誰のための仕事?

自分は誰のために仕事をしているのだろう、と思うことがあります。つまり、誰かの役に立てているのだろうかと。以前にも書きましたが、私はこれまでたくさんの先生方に助けてもらい、なんとか今までやってこられました。その都度思うのは、自分のためではない、誰かのために身を削ってくれる人が、この世界には確実にいるということです。そして、そういう気持ちや行動こそが、深い感謝の念と共に、たくさんある思い出の中でも色濃く私の人生に刻まれています。そうした偉大な人々を見るにつけ、果たして私は誰かの人生に刻まれるような仕事をしているのだろうか、誰かの役に立てているのだろうか、と自問せざるをえません。

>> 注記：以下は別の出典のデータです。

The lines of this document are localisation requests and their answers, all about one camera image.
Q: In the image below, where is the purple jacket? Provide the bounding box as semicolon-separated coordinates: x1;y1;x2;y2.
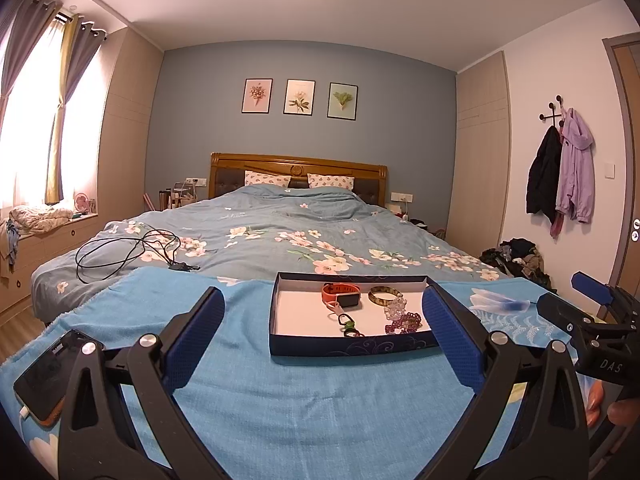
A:
555;106;596;224

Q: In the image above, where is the blue floral towel blanket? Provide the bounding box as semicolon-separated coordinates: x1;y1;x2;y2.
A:
0;266;611;480

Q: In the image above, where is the framed green leaf picture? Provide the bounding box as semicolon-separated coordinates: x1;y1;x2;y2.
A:
327;81;360;121

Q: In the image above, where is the beige drawer cabinet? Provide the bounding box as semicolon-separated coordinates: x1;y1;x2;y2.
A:
0;212;106;316

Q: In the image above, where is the person's right hand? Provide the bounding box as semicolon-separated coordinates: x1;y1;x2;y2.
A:
584;379;640;430

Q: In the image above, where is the tortoiseshell bangle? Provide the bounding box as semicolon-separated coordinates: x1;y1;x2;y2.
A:
368;286;402;306

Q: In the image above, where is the blue floral duvet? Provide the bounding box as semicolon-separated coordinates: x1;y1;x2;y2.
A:
30;185;516;318

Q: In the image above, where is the dark blue cardboard box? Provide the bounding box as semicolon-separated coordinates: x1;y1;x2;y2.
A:
268;272;441;358

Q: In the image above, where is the dark clothes pile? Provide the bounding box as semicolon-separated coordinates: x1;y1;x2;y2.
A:
479;237;556;291

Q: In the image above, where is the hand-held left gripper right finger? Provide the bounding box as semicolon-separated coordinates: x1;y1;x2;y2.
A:
421;280;591;480

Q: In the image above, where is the black wall coat hook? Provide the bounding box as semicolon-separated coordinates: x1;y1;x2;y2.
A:
541;94;568;128

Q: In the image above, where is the beige wardrobe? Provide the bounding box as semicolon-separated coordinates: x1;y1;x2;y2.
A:
97;27;165;231
446;51;510;253

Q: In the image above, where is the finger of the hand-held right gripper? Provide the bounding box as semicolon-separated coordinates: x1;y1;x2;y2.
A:
537;292;621;356
571;271;640;321

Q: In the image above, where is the wooden bed headboard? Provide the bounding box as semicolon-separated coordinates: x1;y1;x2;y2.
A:
209;152;389;208

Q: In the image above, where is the black charger cable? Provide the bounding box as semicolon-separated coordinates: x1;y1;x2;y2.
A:
75;229;201;285

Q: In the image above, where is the dark bedside table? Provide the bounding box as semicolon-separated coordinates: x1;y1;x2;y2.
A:
410;217;448;238

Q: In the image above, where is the hanging blue cloth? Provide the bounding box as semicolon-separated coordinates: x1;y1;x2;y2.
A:
2;220;21;268

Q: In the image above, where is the group of toiletry bottles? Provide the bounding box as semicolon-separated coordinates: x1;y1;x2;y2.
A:
157;180;193;211

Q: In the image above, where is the orange smartwatch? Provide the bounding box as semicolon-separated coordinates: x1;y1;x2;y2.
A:
321;282;362;311

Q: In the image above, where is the framed pink flower picture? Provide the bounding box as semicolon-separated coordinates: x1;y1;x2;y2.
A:
241;78;274;114

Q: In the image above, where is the framed white flower picture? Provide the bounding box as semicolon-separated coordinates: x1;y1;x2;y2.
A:
283;79;316;116

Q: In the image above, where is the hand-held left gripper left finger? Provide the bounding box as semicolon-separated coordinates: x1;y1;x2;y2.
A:
59;286;226;480

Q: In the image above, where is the beige crumpled blanket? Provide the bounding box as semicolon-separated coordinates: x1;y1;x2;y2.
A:
7;205;76;233

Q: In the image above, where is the grey and olive curtain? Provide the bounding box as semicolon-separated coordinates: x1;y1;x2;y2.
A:
0;0;66;106
45;15;108;206

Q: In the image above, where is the purple bead bracelet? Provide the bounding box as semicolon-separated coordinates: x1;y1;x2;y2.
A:
384;311;423;335

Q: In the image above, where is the white patterned pillow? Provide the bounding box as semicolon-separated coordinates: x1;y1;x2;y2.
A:
244;170;291;188
307;173;356;191

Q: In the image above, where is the black jacket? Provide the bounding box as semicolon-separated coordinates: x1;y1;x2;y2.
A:
525;125;563;226

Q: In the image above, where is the wooden door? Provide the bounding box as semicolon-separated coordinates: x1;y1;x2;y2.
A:
601;35;640;311

私が湘南ケアカレッジをつくったのは、福祉教育が好きだからです。そして、介護・福祉教育にたずさわっている先生たちが好きで、介護・福祉について学ぼうと思って学校に来てくれる生徒さんたちが好きで、そういった人々が集まる学校という空間が好きだからです。その想いは大手介護スクールで働いていたときから変わっていませんし、自分の手でより素敵な学校をつくりたいと思っています。そんな学校をつくることで、私もその一員に加えてもらいたいという一心です。でも、それって、自分自身のためだったのかもしれません。

 

たとえ最初は自分のために学校をつくったとしても、今は少しずつ大きく気持ちが変わってきています。湘南ケアカレッジで教えてくれている先生方が心から楽しんで教えて活躍してくれる場を失くしたくない、むしろもっと増やしたい。湘南ケアカレッジで学んで巣立っていった卒業生のためにも、いつまでも胸を張れるような学校でありたい。誰かのためにというレベルには到底達していませんが、少なくとも私のための仕事ではなくなってきています。

 

それでいいのだと思います。もしかしたら、私の尊敬する先生方も、最初は自分のために仕事をしていたのかもしれません。最初の動機は、自分が生活していくお金のため、家や車のローンの支払のため、地位や名誉のためなどなど、様々な自分のためであったかもしれませんが、仕事や人生を重ねていくうちに、知識や技術や情熱が蓄積され、そのうちに誰かのために仕事ができるようになったのだと思います。そう考えると、誰かのためにする仕事は誰にでも出来る仕事ではないということになりますね。

 

私たちは、大人になってから体が動かなくなるまで、何らかの仕事をして、人や社会と関わって生きていきます。そうやって生涯にわたって仕事をしていくのであれば、自分や自分の家族のためにする仕事ももちろん大切ですが、できることならば誰かのための仕事をしたいと思います。それは誰を喜ばせ、幸せにするための仕事なのか、誰を助け、救うための仕事なのか、いつも心のどこかで考えていたいものです。